EXAMPLES THAT SATISFY BARNETTE'S CONJECTURE AND GENERAL ANALYSIS ON GRAPH THEORY AND HAMILTONICITY

Published: 4 September 2020| Version 1 | DOI: 10.17632/pxyddmhn9f.1
Contributor:
Nick Gkrekas

Description

In this paper, we take a closer look at Barnette's conjecture and at graph theory.This conjecture was named after professor David W. Barnette and states that every bipartite polyhedral graph with three edges per vertex has a Hamiltonian cycle.The complete definition of these terms in graph theory is included in our paper.We examine multiple types of graphs and polyhedral shapes and we proove or disproove them whether they satisfy the conjecture or not.Also, we worked on bipartite graphs, either complete or non-complete.
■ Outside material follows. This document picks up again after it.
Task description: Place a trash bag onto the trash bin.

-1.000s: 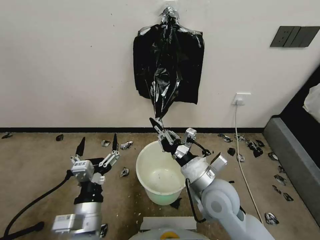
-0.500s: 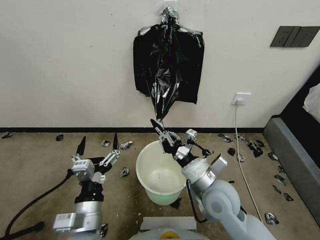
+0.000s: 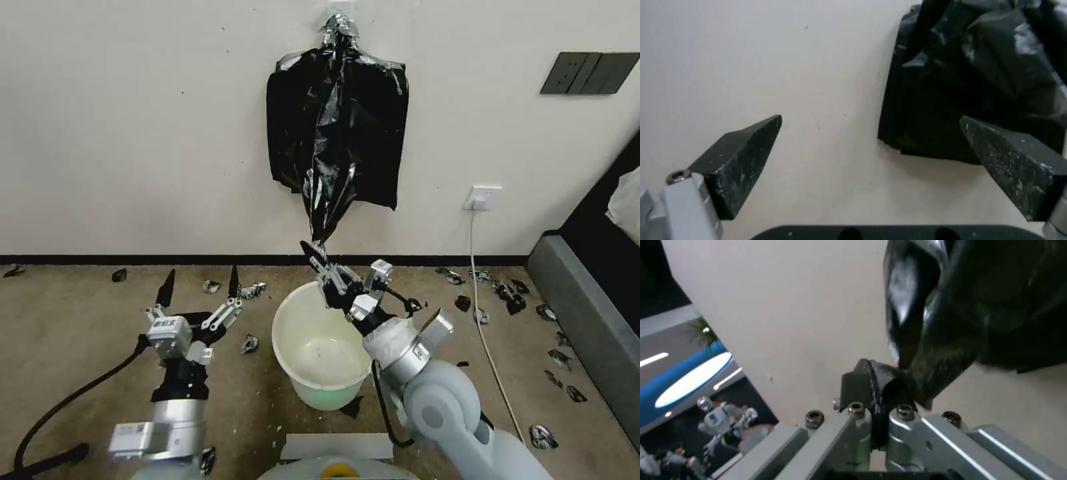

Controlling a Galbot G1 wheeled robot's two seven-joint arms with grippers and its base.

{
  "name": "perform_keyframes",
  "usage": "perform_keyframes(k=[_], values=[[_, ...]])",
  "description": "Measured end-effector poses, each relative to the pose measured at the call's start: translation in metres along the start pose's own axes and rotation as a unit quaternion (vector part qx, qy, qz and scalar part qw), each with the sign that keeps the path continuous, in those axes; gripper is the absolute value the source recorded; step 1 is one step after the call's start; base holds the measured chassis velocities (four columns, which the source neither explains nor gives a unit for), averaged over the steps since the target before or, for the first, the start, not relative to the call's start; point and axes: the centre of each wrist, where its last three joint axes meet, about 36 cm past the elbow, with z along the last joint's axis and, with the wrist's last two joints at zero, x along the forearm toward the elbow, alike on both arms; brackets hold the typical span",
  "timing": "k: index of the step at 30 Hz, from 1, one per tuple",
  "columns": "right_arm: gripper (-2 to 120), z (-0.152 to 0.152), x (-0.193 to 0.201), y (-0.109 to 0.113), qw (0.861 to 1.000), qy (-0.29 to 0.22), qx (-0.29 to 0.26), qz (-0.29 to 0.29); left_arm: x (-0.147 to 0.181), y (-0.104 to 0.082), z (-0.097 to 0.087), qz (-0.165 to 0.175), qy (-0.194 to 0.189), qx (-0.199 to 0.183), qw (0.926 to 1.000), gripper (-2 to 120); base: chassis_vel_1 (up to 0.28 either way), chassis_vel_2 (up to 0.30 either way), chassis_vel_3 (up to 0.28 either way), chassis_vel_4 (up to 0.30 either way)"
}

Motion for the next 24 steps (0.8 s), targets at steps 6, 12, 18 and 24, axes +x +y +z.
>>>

We have constructed all the graphs on a Euclidean plane; we specifically studied planar cubic graphs.We explained every single aspect of the conjecture and we added some important examples.In addition, we represented almost all the graphs in two dimensional shapes, in order to study them more carefully.In conclusion, we did not manage to prove the conjecture , but our work might contribute a lot to future research on this specific topic.We included the references we used in our PDF file, at the end of our paper.We would like to think that this particular paper will help future researchers to find a valid and complete solution to this unsolved problem in mathematics.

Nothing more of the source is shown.